Where the capital asset is an asset forming part of a block of asset in respect of which depreciation has been claimed, in computing capital gain, the cost of acquisition of such a depreciate asset shall be computed as under:

i. Written down value of such block of assets at beginning of the previous year;

ii. Actual cost of any asset acquired during the previous year and falling in block;

iii.Expenditure incurred wholly and exclusively for such transfer(s).

The difference between the full value of consideration and cost of acquisition as computed below shall be deemed to be short term capital gain.

The intention behind this provision is that assessee should not enjoy double benefits i.e. depreciation as well as indexation.Accordingly, judicial pronouncements have held that where depreciation has neither been claimed nor been allowed on a particular asset, the above computation provision is not applicable.
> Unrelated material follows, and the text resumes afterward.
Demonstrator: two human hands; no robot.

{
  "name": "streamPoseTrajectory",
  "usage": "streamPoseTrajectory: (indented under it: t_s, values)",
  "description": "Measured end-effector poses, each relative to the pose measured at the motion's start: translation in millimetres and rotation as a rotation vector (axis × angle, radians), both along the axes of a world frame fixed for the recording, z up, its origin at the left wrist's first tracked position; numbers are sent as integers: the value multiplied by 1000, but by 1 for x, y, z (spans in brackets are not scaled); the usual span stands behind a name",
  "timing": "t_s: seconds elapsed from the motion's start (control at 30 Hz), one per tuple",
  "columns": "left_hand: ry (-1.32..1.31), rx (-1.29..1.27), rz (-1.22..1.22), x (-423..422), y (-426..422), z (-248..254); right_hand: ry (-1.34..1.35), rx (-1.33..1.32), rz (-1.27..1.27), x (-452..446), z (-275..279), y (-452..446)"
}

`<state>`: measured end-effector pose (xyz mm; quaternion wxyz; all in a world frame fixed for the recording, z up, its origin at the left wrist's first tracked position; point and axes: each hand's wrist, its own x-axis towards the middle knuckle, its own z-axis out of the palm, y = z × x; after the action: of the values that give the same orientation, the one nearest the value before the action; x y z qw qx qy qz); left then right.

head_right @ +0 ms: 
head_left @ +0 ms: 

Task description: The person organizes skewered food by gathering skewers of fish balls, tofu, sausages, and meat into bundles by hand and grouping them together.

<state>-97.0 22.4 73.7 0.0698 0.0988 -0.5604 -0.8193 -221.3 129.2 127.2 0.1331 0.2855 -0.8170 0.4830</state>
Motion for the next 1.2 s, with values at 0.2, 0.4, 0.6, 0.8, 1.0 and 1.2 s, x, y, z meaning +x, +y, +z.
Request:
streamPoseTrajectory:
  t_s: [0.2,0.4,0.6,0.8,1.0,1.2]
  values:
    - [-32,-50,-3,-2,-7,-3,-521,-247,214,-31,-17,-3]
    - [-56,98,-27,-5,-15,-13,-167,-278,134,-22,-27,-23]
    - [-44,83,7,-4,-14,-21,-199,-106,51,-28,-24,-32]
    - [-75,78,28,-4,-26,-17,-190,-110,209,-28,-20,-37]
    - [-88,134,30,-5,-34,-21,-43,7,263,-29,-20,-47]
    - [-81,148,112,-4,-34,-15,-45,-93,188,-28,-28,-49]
Further, the above provision is only to deem the transaction of capital gain on depreciable asset as short term capital gain and not to deem an otherwise long-term capital asset as short-term capital asset. Accordingly, when an assessee transfers an asset for which depreciation has been allowed but the asset is a ‘long term’, as per various judicial pronoun cements, the assessee is eligible for relevant exemptions under the Income tax law. Also, brought forward loss out of long term capital asset can be set off against gains computed above.

4. Family Arrangement

Asset acquired by succession, inheritance, gift, will etc. A family arrangement does not amount to transfer and hence not exigible to capital gain.

Further, where the capital asset has become the property of the assessee by way of gift, will, succession, inheritance or the asset is acquired at the time of partition of family or under a revocable or irrevocable trust or under amalgamation, etc., the period of holding shall include the period for which the asset was held by the previous owner. And the cost of acquisition shall be deemed to be the cost for which the previous owner of the property acquired it.

5. Business Restructuring – Succession of a Sole Proprietary concern / Firm by a company

As per provisions of the Indian tax law, where a sole proprietary concern / partnership firm is succeeded by a company in the business carried on by it as a result of which the sole proprietary concern / partnership firm sells or otherwise transfers any capital asset or intangible asset to the company, the same shall not be liable to capital gains tax provided that certain conditions are fulfilled.

The cost of acquisition of the capital asset in such a case shall be deemed to be the cost for which the previous owner acquired it plus the cost of any improvements of the assets incurred or borne by the previous owner or the assessee.

If the conditions specified are violated, the profits and gains from the transfer of capital asset not charged to tax earlier shall be deemed to be income chargeable under the head capital gain of the successor company for the previous year in which the conditions are not complied with.